I get a warning: RankWarning: Polyfit may be poorly conditioned. Each video encoder run, returns just one pair of PSNR and Bitrate as a result. So I want to compare two pairs of PSNR/BitRate (Reference video & modified video). Is there any way to fix this warning? The results I get using only 1 RD point are reliable?

import numpy as np
import scipy.interpolate

def BD_PSNR(R1, PSNR1, R2, PSNR2, piecewise=0):
    lR1 = np.log(R1)
    lR2 = np.log(R2)

    PSNR1 = np.array(PSNR1)
    PSNR2 = np.array(PSNR2)

    p1 = np.polyfit(lR1, PSNR1, 3)
    p2 = np.polyfit(lR2, PSNR2, 3)

    # integration interval
    min_int = max(min(lR1), min(lR2))
    max_int = min(max(lR1), max(lR2))

    # find integral
    if piecewise == 0:
        p_int1 = np.polyint(p1)
        p_int2 = np.polyint(p2)

        int1 = np.polyval(p_int1, max_int) - np.polyval(p_int1, min_int)
        int2 = np.polyval(p_int2, max_int) - np.polyval(p_int2, min_int)
    else:
        # See https://chromium.googlesource.com/webm/contributor-guide/+/master/scripts/visual_metrics.py
        lin = np.linspace(min_int, max_int, num=100, retstep=True)
        interval = lin[1]
        samples = lin[0]
        v1 = scipy.interpolate.pchip_interpolate(np.sort(lR1), PSNR1[np.argsort(lR1)], samples)
        v2 = scipy.interpolate.pchip_interpolate(np.sort(lR2), PSNR2[np.argsort(lR2)], samples)
        # Calculate the integral using the trapezoid method on the samples.
        int1 = np.trapz(v1, dx=interval)
        int2 = np.trapz(v2, dx=interval)

    # find avg diff
    avg_diff = (int2-int1)/(max_int-min_int)

    return avg_diff


def BD_RATE(R1, PSNR1, R2, PSNR2, piecewise=0):
    lR1 = np.log(R1)
    lR2 = np.log(R2)

    # rate method
    p1 = np.polyfit(PSNR1, lR1, 3)
    p2 = np.polyfit(PSNR2, lR2, 3)

    # integration interval
    min_int = max(min(PSNR1), min(PSNR2))
    max_int = min(max(PSNR1), max(PSNR2))

    # find integral
    if piecewise == 0:
        p_int1 = np.polyint(p1)
        p_int2 = np.polyint(p2)

        int1 = np.polyval(p_int1, max_int) - np.polyval(p_int1, min_int)
        int2 = np.polyval(p_int2, max_int) - np.polyval(p_int2, min_int)
    else:
        lin = np.linspace(min_int, max_int, num=100, retstep=True)
        interval = lin[1]
        samples = lin[0]
        v1 = scipy.interpolate.pchip_interpolate(np.sort(PSNR1), lR1[np.argsort(PSNR1)], samples)
        v2 = scipy.interpolate.pchip_interpolate(np.sort(PSNR2), lR2[np.argsort(PSNR2)], samples)
        # Calculate the integral using the trapezoid method on the samples.
        int1 = np.trapz(v1, dx=interval)
        int2 = np.trapz(v2, dx=interval)

    # find avg diff
    avg_exp_diff = (int2-int1)/(max_int-min_int)
    avg_diff = (np.exp(avg_exp_diff)-1)*100
    return avg_diff

Solution

According to IETF at https://tools.ietf.org/id/draft-ietf-netvc-testing-06.html#rfc.section.4.2 number 2 At least four points must be computed. These points should be the same quantizers when comparing two versions of the same codec. So any lesser points than 4 are not valid for reliable results.

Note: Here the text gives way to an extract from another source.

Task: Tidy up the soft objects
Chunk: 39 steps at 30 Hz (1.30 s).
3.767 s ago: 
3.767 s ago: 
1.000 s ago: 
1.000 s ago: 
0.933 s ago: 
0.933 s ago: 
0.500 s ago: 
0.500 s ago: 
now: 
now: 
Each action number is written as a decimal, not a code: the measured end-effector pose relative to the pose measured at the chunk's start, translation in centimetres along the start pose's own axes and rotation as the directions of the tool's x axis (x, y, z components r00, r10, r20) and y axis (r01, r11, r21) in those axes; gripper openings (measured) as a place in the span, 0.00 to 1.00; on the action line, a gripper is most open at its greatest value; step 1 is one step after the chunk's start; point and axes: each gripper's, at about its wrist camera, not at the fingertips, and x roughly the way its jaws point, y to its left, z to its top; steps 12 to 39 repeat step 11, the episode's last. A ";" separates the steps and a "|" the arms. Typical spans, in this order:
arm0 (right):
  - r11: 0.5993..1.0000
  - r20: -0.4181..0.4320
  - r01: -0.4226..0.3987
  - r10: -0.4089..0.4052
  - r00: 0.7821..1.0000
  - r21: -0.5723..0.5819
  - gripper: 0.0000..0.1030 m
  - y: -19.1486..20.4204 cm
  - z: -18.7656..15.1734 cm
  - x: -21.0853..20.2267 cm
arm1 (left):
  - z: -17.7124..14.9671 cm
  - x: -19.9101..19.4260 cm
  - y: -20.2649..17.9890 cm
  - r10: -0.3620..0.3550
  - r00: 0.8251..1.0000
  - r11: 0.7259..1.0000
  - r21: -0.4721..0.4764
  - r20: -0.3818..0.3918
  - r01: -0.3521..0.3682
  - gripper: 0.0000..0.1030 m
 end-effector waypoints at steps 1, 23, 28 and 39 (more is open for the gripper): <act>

1. Rate/distortion points are calculated for the reference and test codec.
2. At least four points must be computed. These points should be the same quantizers when comparing two versions of the same codec.
3. Additional points outside of the range should be discarded.
4. The rates are converted into log-rates.
5. A piecewise cubic hermite interpolating polynomial is fit to the points for each codec to produce functions of log-rate in terms of distortion.

Metric score ranges are computed:
1. If comparing two versions of the same codec, the overlap is the intersection of the two curves, bound by the chosen quantizer points.
2. If comparing dissimilar codecs, a third anchor codec’s metric scores at fixed quantizers are used directly as the bounds.
3. The log-rate is numerically integrated over the metric range for each curve, using at least 1000 samples and trapezoidal integration.
4. The resulting integrated log-rates are converted back into linear rate, and then the percent difference is calculated from the reference to the test codec.